Charles Kennedy: And hurdles that have got to be leap over.

Jeremy Vine: Just on a final point. You have an MP called Paul Marsden, who's making quite a name for himself with the series of affairs and what is described as unmentionable sins. Is he the right stuff for your party in the 21st century.

Charles Kennedy: Well, you wouldn't expect me really to comment on the personal circumstances of a colleague. And I hope very much that his family's circumstances, which I gather both he and his wife and the family are working on to improve, given the very unfortunate rush of publicity that they've had about these matters. I hope very much as a family that they can put that together.

Jeremy Vine: One of your M Ps, Sandra Gidley, we can put her quote on the screen said, Paul's got a marginal seat, he'd be advised to concentrate on keeping his constituency at the next election. If you can't be trusted to stay faithful within your marriage, then it's a bit part of your honesty and integrity. Are the Lib Dems giving us back to basics?
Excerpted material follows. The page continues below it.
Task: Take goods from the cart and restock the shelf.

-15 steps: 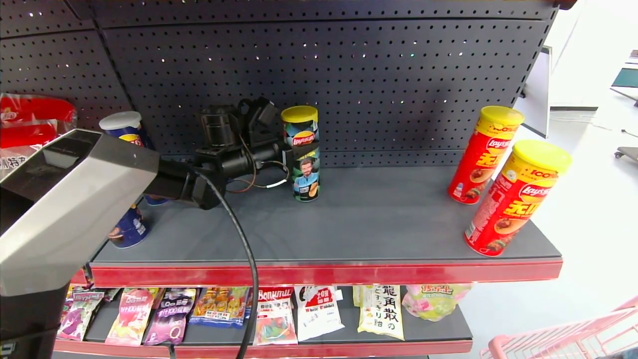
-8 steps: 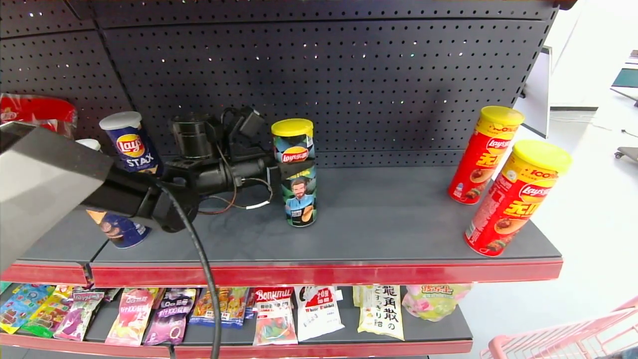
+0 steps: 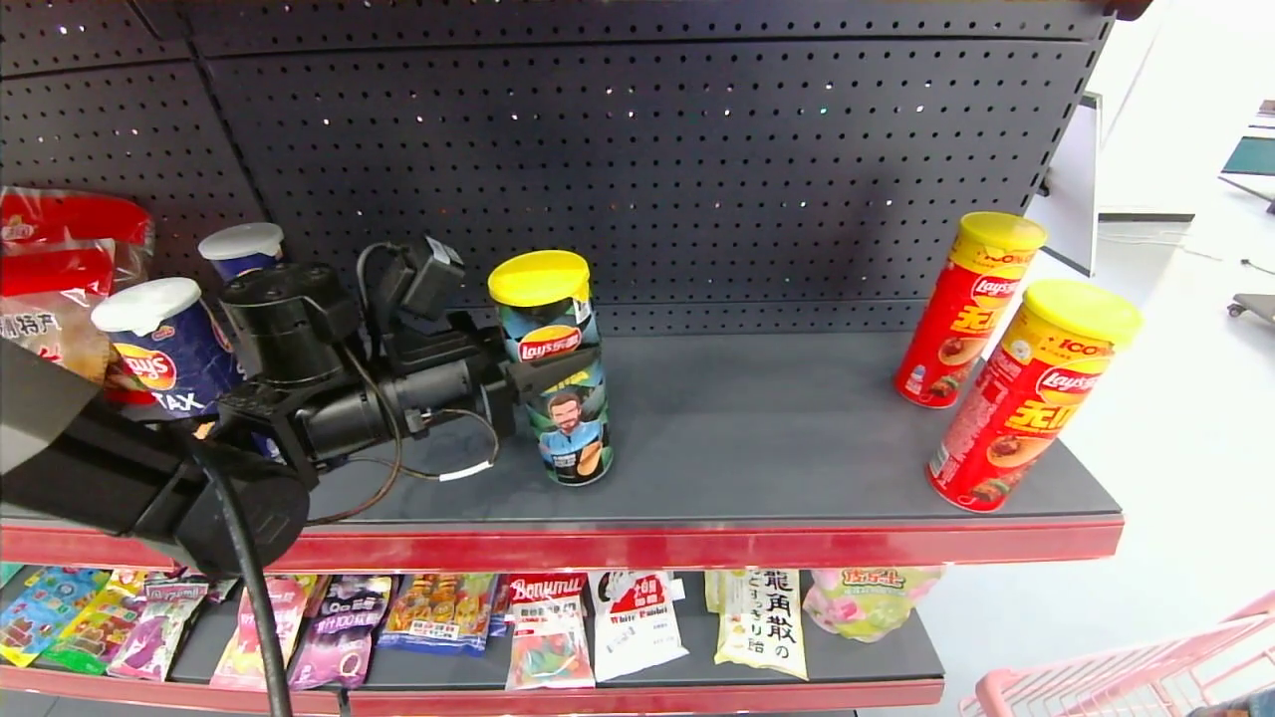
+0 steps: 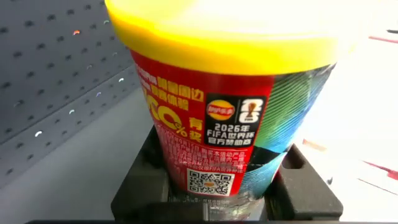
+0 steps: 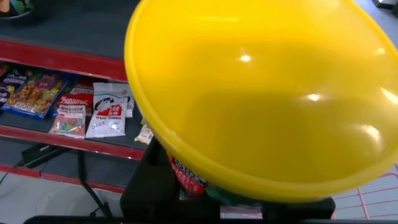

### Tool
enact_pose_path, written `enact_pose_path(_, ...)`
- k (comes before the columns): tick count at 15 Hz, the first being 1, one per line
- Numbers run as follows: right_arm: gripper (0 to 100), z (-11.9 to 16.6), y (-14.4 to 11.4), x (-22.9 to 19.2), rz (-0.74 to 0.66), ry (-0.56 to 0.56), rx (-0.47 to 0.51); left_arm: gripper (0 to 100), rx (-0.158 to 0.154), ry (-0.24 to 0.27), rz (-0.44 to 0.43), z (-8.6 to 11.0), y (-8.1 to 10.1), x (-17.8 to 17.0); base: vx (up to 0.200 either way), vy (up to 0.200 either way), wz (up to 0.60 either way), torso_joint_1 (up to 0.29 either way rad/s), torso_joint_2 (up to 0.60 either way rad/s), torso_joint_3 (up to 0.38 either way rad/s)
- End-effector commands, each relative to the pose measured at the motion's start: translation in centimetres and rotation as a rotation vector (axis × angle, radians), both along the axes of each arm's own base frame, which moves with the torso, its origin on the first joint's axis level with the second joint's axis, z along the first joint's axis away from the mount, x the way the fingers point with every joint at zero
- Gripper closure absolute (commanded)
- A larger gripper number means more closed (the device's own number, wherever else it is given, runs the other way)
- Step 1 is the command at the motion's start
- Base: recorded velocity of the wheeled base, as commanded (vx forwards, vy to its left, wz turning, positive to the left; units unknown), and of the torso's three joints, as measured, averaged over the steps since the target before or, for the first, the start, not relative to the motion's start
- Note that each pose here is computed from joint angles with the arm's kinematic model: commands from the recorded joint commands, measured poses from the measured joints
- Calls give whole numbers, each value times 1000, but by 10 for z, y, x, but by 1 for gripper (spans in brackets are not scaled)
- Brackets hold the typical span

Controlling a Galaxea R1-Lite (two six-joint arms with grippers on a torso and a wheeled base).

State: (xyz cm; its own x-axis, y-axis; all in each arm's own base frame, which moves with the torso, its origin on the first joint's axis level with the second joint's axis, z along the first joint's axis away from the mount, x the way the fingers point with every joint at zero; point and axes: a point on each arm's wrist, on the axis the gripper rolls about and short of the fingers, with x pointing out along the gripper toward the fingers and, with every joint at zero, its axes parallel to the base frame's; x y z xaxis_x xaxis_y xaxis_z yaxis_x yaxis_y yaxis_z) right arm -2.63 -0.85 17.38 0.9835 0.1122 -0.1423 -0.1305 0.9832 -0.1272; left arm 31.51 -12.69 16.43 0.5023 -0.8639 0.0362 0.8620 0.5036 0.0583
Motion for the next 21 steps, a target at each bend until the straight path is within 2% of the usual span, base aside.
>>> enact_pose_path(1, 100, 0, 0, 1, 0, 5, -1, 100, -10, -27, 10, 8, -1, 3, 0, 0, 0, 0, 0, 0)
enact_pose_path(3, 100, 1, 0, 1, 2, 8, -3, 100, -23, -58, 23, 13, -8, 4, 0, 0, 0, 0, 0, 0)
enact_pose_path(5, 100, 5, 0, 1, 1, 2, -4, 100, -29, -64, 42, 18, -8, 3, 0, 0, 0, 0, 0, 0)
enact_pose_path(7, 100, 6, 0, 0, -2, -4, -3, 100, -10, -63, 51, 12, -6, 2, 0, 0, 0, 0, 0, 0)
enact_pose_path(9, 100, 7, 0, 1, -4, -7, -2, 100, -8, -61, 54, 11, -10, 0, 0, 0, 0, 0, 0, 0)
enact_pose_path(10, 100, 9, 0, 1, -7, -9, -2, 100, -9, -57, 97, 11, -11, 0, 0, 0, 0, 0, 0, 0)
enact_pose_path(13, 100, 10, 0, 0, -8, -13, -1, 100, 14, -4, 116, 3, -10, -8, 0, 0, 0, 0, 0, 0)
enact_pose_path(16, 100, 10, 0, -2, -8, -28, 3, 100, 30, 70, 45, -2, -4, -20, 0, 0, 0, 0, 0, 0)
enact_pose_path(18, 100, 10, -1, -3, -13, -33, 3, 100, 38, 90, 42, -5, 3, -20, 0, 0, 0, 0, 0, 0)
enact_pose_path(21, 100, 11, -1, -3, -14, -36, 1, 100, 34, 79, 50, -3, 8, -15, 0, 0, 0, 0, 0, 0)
Charles Kennedy: No, I don't think you'll get that from the Liberal Democrat Party at all, certainly not from myself as Leader; I'm never one to morally criticize anybody else. But I do think that it is best in these things if they're addressed privately, within the family context. I know that that's what Paul and Shirley are doing, and I wish them all success.

NB: this transcript was typed from a recording and not copied from an original script.

Because of the possibility of mis-hearing and the difficulty, in some cases, of identifying individual speakers, the BBC cannot vouch for its accuracy.